As congressional leaders clashed over their competing priorities for another round of aid, coronavirus cases surged, millions of Americans slipped into poverty and countless businesses, restaurants and performance venues shuttered as their revenues evaporated amid the pandemic.
“There is no doubt this new agreement contains input from our Democratic colleagues — it is bipartisan,” said Mr. McConnell, who initially resisted another a stimulus package, saying that Congress should pause and consider the deficit before providing more relief. “But these matters could have been settled long ago.”

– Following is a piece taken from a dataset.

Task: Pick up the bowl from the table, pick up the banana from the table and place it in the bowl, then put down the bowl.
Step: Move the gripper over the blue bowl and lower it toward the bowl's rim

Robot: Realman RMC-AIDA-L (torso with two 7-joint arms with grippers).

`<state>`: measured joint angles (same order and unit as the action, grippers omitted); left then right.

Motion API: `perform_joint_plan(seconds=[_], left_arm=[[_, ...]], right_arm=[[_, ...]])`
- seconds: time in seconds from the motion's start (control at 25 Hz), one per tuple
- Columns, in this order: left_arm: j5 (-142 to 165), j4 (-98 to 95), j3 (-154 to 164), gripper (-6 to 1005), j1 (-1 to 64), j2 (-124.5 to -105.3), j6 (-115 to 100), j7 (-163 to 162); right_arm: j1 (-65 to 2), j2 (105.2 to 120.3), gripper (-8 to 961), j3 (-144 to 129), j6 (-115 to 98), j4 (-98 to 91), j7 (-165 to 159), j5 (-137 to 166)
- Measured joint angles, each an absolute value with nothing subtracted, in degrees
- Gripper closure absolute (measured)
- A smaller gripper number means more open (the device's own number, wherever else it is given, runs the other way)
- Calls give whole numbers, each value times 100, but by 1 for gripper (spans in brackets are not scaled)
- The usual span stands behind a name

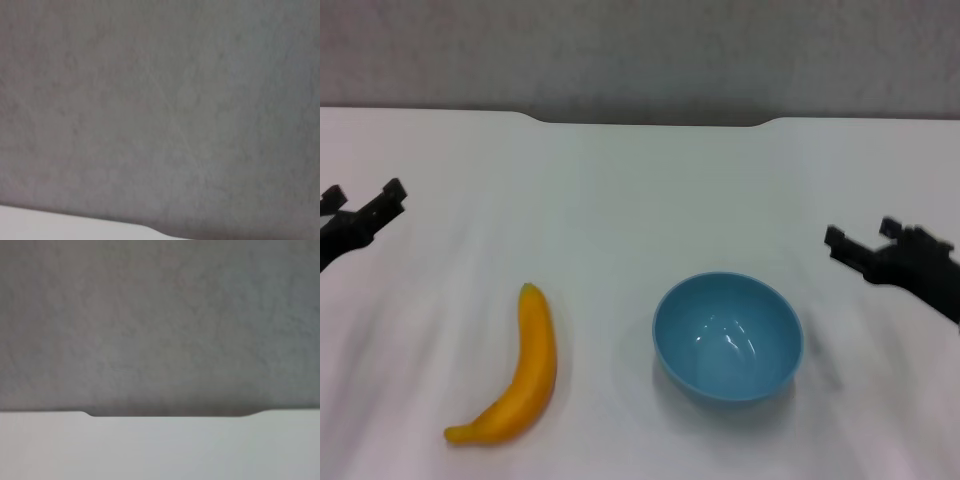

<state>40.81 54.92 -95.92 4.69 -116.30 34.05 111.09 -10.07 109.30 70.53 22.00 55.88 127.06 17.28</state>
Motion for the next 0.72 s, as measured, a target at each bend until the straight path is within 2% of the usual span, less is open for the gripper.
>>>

Emboldened in the aftermath of the November election, a bipartisan group of moderates brokered their own $748 billion compromise, pressuring congressional leaders to redouble their efforts to find a deal. Ultimately, the top two Democrats and top two Republicans on Capitol Hill, huddling with their staff and at times Steven Mnuchin, the Treasury secretary, wrangled the final agreement over a few chaotic days the week before Christmas.
The deal was far narrower than the one Democrats had long insisted upon, and nearly twice the size of the one Republicans had said they could ever accept in the days leading up to the November election.
At the core of the breakthrough was a mutual agreement to drop critical priorities championed by one party and loathed by the other: a Democratic push to establish a direct stream of funds for cash-strapped state and local governments, and a Republican demand for sweeping liability protections for businesses, hospitals and other institutions open during the pandemic.
But it nearly fell apart as Democrats sought additional avenues to provide relief to state and local governments suffering significant revenue shortages, and as Republicans fought to limit the power of the Federal Reserve to provide credit to municipalities, businesses or other institutions, as it has done this year through an array of emergency lending programs intended to stabilize the economy during the pandemic in times of crisis.
Senator Patrick J. Toomey, Republican of Pennsylvania, mounted a last-minute push to ensure that those programs would end and prevent the Fed and Treasury Department from setting up any similar one in the future. Democrats balked, arguing that the move would deprive the Fed of critical tools for bolstering the economy, and tie Mr. Biden’s hands as he confronts a daunting public health and economic crisis.